Chapter 7 trustee alleged that the defendant conspired with an affiliated entity and the affiliate's longtime customer in order to strip the debtor of its assets. Trustee argued that an agreement among these parties caused the debtor to undertake an “obligation” under the Bankruptcy Code and UFTA, and he sought to avoid that obligation as a fraudulent transfer. The court found that the only payments or transfers received by the defendant were for repayment of debts owed by the debtor under a financing arrangement. While payment on an antecedent debt may constitute a preference if sufficiently close in time to the bankruptcy filing, “it is not a fraudulent conveyance if the debtor simply repays a legitimate debt.” The court held that the defendant and its affiliate were independent legal entities, the defendant was not a party to any obligation or agreement, and therefore, the debtor assumed no obligation to the defendant that could be avoided as fraudulent.

In re Royal
November 7, 2008

07 B 15826

Chapter 13 Trustee objected to confirmation of debtor's plan on the grounds that by excluding future earned income tax credits, she failed to commit all projected disposable income to the plan. In sustaining the objection and denying confirmation, the court determined that a rebuttable presumption exists that projected disposable income is calculated from the means test, and is disposable income multiplied by the number of months in the applicable commitment period.

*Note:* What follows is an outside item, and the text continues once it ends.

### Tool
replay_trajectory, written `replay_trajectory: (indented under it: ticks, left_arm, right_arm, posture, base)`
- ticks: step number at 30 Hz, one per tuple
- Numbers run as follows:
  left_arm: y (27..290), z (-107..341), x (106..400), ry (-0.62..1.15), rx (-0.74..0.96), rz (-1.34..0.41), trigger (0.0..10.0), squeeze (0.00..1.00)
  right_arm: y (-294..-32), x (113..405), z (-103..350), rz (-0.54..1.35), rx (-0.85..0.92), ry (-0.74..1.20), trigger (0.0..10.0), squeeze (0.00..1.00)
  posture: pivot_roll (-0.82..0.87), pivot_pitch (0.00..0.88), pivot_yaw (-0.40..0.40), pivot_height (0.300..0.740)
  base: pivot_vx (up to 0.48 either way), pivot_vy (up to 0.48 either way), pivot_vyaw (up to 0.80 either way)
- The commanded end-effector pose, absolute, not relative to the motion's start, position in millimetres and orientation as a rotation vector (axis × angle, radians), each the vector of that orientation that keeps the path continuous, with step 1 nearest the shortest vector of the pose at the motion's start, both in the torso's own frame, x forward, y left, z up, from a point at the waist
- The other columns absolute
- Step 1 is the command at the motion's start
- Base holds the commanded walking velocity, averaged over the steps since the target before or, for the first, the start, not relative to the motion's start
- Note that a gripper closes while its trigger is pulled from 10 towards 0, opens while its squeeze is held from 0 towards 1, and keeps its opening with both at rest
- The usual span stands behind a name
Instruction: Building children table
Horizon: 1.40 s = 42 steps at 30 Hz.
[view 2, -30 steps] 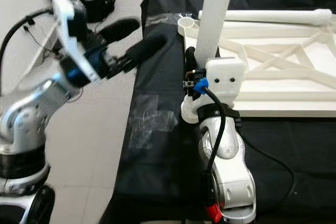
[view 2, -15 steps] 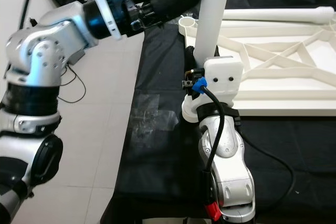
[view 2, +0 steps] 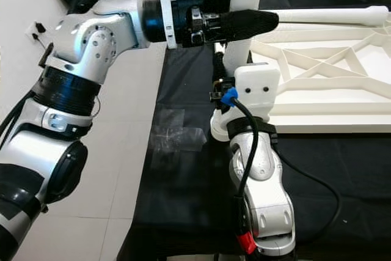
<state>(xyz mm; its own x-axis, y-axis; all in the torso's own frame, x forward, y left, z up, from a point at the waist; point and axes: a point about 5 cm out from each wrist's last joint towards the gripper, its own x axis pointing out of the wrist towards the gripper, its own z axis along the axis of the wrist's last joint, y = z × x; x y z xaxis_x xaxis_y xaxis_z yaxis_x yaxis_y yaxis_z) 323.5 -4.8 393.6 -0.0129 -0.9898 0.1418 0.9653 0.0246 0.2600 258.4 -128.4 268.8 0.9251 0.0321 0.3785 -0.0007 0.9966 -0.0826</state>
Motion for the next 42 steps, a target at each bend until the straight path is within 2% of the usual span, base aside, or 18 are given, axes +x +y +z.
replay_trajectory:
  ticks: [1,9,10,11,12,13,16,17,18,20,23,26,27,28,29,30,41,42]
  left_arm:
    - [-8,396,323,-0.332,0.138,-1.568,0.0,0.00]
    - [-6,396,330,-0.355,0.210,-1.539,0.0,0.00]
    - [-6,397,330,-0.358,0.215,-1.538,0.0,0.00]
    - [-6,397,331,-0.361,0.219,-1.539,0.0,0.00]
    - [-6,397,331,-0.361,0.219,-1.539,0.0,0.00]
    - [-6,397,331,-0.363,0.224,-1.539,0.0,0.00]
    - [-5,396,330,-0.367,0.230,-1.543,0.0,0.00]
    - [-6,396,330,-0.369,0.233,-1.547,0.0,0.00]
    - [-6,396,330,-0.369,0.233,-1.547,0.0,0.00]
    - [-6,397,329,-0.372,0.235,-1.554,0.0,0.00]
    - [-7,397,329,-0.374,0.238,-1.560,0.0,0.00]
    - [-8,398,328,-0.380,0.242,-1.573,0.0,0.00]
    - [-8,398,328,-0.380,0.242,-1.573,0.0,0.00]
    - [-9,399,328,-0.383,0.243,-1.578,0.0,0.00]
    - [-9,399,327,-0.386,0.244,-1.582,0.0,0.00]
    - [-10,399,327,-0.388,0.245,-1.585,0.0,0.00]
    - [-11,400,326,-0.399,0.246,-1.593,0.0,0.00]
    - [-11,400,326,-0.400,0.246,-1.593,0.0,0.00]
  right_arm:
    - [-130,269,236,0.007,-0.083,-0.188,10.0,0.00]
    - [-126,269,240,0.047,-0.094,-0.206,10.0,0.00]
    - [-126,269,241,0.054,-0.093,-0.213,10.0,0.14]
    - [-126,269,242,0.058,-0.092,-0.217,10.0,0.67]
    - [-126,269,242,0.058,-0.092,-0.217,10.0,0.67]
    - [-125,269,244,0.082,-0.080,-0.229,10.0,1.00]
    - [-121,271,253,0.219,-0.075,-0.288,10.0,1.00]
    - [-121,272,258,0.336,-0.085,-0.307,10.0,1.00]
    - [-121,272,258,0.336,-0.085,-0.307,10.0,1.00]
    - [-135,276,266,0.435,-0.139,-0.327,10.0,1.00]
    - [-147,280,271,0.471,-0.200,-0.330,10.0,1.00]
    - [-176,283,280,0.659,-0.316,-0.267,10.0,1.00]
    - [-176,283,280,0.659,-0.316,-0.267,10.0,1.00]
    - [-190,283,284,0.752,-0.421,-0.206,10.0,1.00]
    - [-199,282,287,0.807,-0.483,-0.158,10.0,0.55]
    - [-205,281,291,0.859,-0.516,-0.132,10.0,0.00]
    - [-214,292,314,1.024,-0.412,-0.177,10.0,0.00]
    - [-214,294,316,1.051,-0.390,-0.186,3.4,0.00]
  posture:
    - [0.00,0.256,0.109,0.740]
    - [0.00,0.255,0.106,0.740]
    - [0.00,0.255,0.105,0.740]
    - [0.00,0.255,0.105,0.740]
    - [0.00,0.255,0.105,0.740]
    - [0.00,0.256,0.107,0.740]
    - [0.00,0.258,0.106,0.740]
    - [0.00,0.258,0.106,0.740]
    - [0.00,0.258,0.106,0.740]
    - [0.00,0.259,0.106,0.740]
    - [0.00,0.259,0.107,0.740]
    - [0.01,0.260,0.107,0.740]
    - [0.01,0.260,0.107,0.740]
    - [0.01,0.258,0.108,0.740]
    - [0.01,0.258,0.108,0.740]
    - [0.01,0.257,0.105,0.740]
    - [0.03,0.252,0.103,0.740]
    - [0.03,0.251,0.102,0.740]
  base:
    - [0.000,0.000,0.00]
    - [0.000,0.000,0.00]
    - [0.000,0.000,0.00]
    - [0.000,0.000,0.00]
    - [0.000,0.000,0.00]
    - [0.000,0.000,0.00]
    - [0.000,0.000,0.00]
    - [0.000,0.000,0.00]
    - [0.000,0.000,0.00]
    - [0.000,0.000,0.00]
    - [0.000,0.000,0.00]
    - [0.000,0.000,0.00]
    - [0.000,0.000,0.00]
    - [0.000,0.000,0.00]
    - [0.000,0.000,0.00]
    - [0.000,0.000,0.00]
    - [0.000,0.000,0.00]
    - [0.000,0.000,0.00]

However, a party may present evidence to rebut that presumption, and the court can consider the evidence to determine what debtor's actual disposable income might be during the plan period. The Trustee also objected to the debtor's claim of exemption in her earned income tax credit, and the court overruled that objection.

05 B 54630, 06 A 00688

Plaintiff provided credit to patients of Debtor’s dental practice. Plaintiff failed to prove Debtor made fraudulent misrepresentations or perpetrated actual fraud by submitting “pre-billed” charge-slips for payment from Plaintiff and by “pre-billing” dental patients for work not yet performed because Plaintiff did not prohibit pre-billing and Plaintiff knew that charges were being pre-billed. Because Plaintiff failed to establish fraud, court did not reach alter-ego theory as to whether debtor was personally liable for debts of his corporate entities.

05 B 52582, 06 A 00511

In its original opinion, the court found that the plaintiff/creditor did not meet its burden of proof under 727(a)(4)(A), and debtor/defendant prevailed. Judgment also entered for the defendant on 523(a)(2)(B) count. On appeal, the district court affirmed the 523 finding, but determined that the creditor established a presumption of an intent to deceive under 727. Therefore, the bankruptcy court should have shifted the burden of proof to the defendant to prove that he lacked fraudulent intent. The proceeding was remanded. On remand, the bankruptcy court applied the district court's standard and found for the plaintiff.

In re: Gary Cole
November 15, 2007

06 B 08794, 06 A 01653

Creditor sued Chapter 7 debtor seeking denial of discharge under 11 USC 727 and exception from discharge of debt under 11 USC 523. Debtor did not list interest as president and owner of catering company on Schedule B to his bankruptcy petition. Debtor also failed to maintain and produce documentation of transactions relating to his interest in catering company. Held: Discharge denied under 11 USC 727(a)(4) and 11 USC 727(a)(3).